Beathard was the architect of the Redskins glory days. He had the best eye for football talent and the best instincts for intangibles that made a football player as anybody has ever had. He also had a good eye for football coaches, for while Cooke gave his approval and hired Joe Gibbs, it was Beathard who selected him, and the Redskins soon became the very best organization in the NFL for over a decade.

Beathard was always a scout at heart, even though he was often the general manager. He rarely signed a player without having first seen him in person. He began in pro football as a scout with the Kansas City Chiefs, who went to two Super Bowls and won one of them.
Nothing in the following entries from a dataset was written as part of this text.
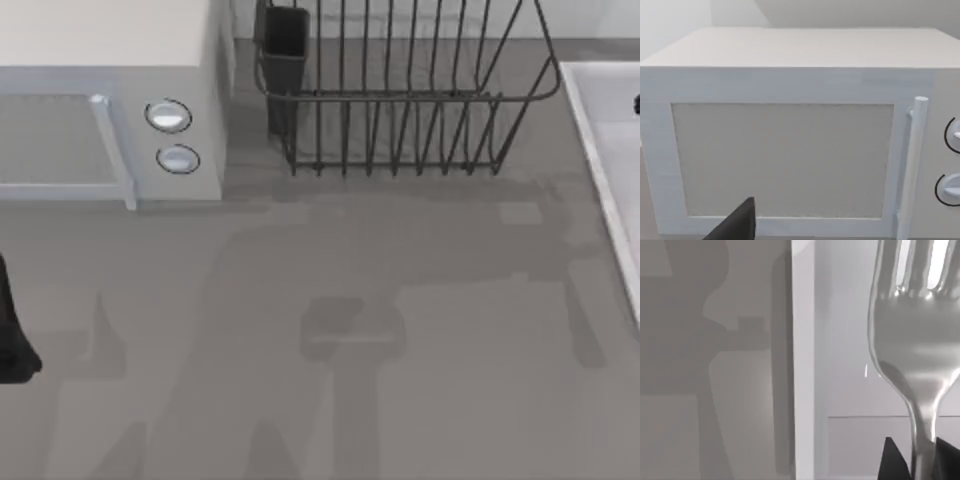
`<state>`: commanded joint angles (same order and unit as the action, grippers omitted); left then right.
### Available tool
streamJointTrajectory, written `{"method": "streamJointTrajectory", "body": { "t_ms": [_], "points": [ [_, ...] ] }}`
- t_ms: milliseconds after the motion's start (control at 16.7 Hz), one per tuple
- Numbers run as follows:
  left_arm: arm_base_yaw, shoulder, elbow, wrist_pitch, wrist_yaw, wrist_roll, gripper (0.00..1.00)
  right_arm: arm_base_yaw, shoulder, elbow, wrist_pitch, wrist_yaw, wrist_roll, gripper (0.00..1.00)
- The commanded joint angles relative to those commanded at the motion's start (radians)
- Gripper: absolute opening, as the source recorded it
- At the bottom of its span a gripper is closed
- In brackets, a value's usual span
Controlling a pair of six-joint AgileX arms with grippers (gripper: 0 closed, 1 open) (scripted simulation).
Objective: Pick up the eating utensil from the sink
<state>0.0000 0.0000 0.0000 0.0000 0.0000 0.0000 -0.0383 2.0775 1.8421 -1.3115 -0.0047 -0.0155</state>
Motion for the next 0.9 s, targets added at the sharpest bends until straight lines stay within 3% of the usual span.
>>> {"method": "streamJointTrajectory", "body": {
  "t_ms": [420,900],
  "points": [
    [0.0,0.0,0.0,0.0,0.0,0.0,1.0,0.359,-0.394,-0.375,-0.038,0.004,0.348,0.0],
    [0.0,0.0,0.0,0.0,0.0,0.0,1.0,0.382,-0.414,-0.414,-0.024,0.003,0.374,0.0]
  ]
}}
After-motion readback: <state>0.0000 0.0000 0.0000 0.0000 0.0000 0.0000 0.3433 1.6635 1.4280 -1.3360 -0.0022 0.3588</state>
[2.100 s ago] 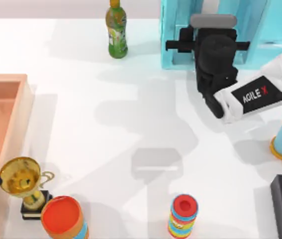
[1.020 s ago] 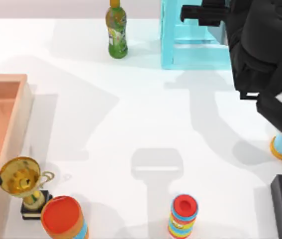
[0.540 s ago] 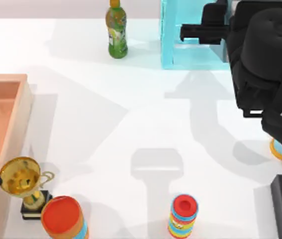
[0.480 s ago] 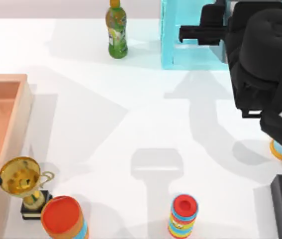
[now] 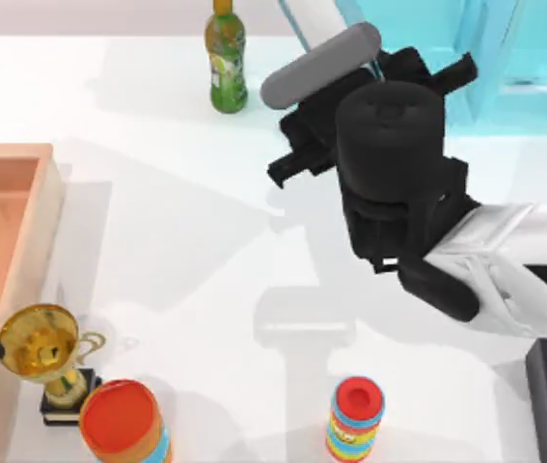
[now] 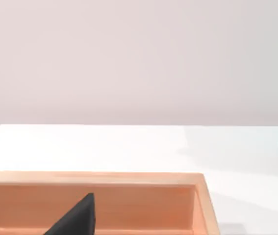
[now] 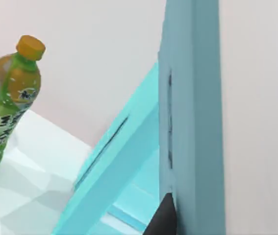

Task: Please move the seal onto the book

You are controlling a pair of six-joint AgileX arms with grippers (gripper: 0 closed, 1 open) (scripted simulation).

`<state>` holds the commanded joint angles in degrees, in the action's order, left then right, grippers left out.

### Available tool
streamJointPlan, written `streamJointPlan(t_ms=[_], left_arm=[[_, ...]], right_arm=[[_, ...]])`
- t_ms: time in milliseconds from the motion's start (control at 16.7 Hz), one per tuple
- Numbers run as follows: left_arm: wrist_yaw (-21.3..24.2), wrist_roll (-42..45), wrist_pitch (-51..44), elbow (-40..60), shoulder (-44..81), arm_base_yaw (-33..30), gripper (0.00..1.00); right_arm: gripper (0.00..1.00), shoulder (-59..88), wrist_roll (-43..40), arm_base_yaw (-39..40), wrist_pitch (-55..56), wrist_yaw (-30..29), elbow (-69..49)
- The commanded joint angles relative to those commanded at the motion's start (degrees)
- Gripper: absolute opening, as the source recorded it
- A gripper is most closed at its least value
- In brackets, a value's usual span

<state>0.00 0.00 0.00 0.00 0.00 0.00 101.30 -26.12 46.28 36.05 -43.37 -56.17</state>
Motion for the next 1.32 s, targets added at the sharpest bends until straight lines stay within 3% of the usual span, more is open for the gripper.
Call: streamJointPlan(t_ms=[300, 540, 720, 1320], left_arm=[[0.0, 0.0, 0.0, 0.0, 0.0, 0.0, 1.00], [0.0, 0.0, 0.0, 0.0, 0.0, 0.0, 1.00], [0.0, 0.0, 0.0, 0.0, 0.0, 0.0, 1.00], [0.0, 0.0, 0.0, 0.0, 0.0, 0.0, 1.00]], right_arm=[[0.00, 10.0, -28.1, 5.7, -0.6, 0.1, -3.3], [0.00, 14.8, -41.8, 9.0, -0.9, 0.8, -5.2], [0.00, 16.2, -45.8, 10.0, -0.9, 1.0, -5.9], [0.00, 15.6, -45.7, 10.6, -1.0, 0.5, -5.1]])
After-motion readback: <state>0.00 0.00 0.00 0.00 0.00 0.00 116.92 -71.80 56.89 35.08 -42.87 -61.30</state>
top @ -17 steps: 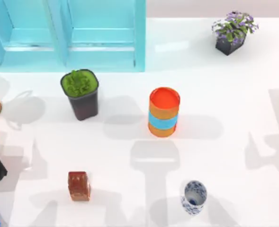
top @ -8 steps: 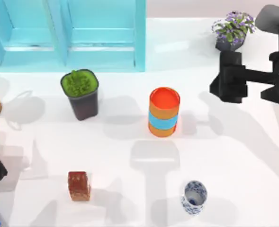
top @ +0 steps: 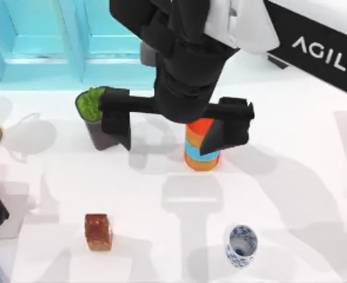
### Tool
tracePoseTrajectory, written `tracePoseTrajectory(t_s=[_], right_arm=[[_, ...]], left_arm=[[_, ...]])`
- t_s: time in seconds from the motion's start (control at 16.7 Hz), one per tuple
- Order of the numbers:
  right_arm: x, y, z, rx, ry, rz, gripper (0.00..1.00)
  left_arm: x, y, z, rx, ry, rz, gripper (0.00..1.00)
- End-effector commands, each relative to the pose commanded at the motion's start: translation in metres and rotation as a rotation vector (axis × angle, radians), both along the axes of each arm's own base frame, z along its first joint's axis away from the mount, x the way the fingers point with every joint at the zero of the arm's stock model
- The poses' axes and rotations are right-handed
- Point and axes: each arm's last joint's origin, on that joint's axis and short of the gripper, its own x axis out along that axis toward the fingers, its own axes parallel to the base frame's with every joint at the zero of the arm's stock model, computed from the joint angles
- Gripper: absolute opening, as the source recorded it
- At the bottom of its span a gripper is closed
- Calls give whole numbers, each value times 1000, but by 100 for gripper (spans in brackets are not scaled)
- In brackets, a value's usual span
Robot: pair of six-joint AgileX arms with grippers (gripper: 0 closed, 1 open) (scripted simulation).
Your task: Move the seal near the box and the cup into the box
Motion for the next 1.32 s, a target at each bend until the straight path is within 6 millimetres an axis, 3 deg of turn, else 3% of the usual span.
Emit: tracePoseTrajectory(t_s=[0.24,0.48,0.72,1.14,1.32], right_arm=[[-8,70,-37,-103,69,-15,100],[-25,109,-68,-158,75,-31,100],[-37,124,-84,-180,65,-42,100],[-35,124,-87,-181,66,-47,100],[-35,128,-98,-187,67,-44,100]], left_arm=[[0,0,0,0,0,0,100],[0,0,0,0,0,0,100],[0,0,0,0,0,0,100],[0,0,0,0,0,0,100],[0,0,0,0,0,0,100]])
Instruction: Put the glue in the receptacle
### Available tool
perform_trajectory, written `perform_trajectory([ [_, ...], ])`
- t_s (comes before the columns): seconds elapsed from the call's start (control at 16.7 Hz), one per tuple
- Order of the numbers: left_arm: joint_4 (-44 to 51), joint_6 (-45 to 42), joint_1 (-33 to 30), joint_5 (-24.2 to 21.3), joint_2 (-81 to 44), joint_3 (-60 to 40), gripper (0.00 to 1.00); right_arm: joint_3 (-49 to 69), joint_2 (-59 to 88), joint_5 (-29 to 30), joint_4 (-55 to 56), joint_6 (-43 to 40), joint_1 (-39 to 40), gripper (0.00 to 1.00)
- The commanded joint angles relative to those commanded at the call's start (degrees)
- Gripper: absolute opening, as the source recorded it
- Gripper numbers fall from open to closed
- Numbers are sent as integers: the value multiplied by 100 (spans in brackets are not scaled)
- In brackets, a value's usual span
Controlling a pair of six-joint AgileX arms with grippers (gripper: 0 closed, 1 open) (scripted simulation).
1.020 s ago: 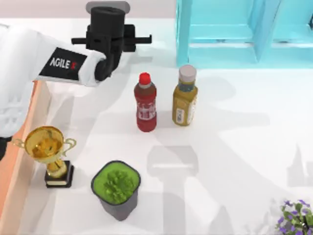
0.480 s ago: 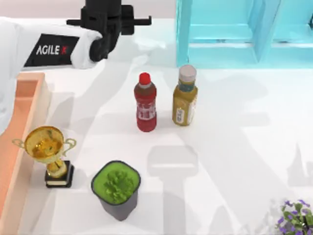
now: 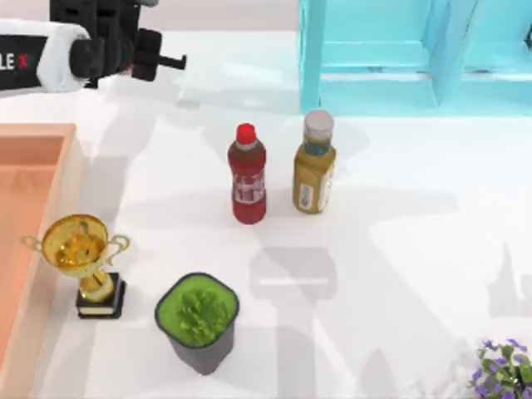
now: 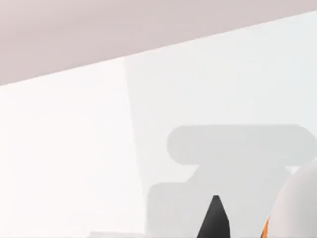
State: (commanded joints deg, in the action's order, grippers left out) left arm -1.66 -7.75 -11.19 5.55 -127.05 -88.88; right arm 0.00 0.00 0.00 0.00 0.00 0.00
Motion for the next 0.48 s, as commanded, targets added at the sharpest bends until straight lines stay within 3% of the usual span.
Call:
perform_trajectory([
  [0.24,1445,-2012,1158,-1400,733,237,0,0,0,0,0,0,0,100],
  [0.48,2942,-4502,2540,-3121,1426,608,0,0,0,0,0,0,0,100],
])
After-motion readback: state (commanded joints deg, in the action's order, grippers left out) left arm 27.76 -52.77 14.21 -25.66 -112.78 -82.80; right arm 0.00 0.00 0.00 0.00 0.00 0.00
He moved on to the Atlanta Falcons briefly before being hired by Don Shula to be the player personnel director of the Miami Dolphins.

Those Dolphins went to three Super Bowls and won two of them, one with the only undefeated team in NFL history in 1973.

After leaving the Redskins in 1989, he returned home to California to become the GM of the San Diego Chargers. He hired former Maryland and Georgia Tech head coach Bobby Ross and, you guessed it, the Chargers went to their only Super Bowl in team history.

All told, Beathard’s teams won 10 division titles, seven conference titles and five Super Bowls.

Bobby Beathard was cool, taking the Redskins out of the stuffy D.C. bureaucratic persona they had long maintained in the world’s most powerful place. He had long blond hair, he was tan, he was from California, he was a surfer, a bodysurfer and he ran marathons. In fact, he ran six miles to work most mornings.

He was so far ahead of his time, yet and he and Gibbs built their teams around the basics – great and deep offensive and defensive lines.

He preferred lower draft picks to first-round draft picks and traded down or out of the first round in eight of the 11 years he was in Washington.

Beathard’s legendary draft class of 1981 that became the foundation of decade-long Washington greatness was offensive tackle Mark May in the first round, Hall of Fame offensive guard Russ Grimm in the third, defensive end Dexter Manley in the eighth, wide receiver Charlie Brown in the ninth and defensive tackle Darryl Grant and tight end Clint Didier in the 12th. He also signed offensive tackle Joe Jacoby, who should be in the Hall of Fame, as an undrafted free agent.

When he did draft in the first round he rarely missed: Hall of Famers Art Monk, Darrell Green and Junior Seau. Of course, he also drafted quarterback Ryan Leaf, who has been remembered as the biggest draft bust in NFL history.

Beathard was hip, he was California laid-back cool, he was smart and he was the very best at what he did. So much so, that the anti-establishment general manager was voted into the Pro Football Hall of Fame by the NFL’s uber-establishment.

The first time he met Cooke at Redskins Park, he was dressed in what served as his usual office attire: T-shirt, running shorts and running shoes. He was also big on flip-flops.

Mike Allman, the director of player personnel for 19 years in Washington, told a newspaper reporter, “What you see is what you get. You couldn’t make up a guy like Bobby Beathard. He’s an original.”

He was the best bloody hire Jack Kent Cooke ever made.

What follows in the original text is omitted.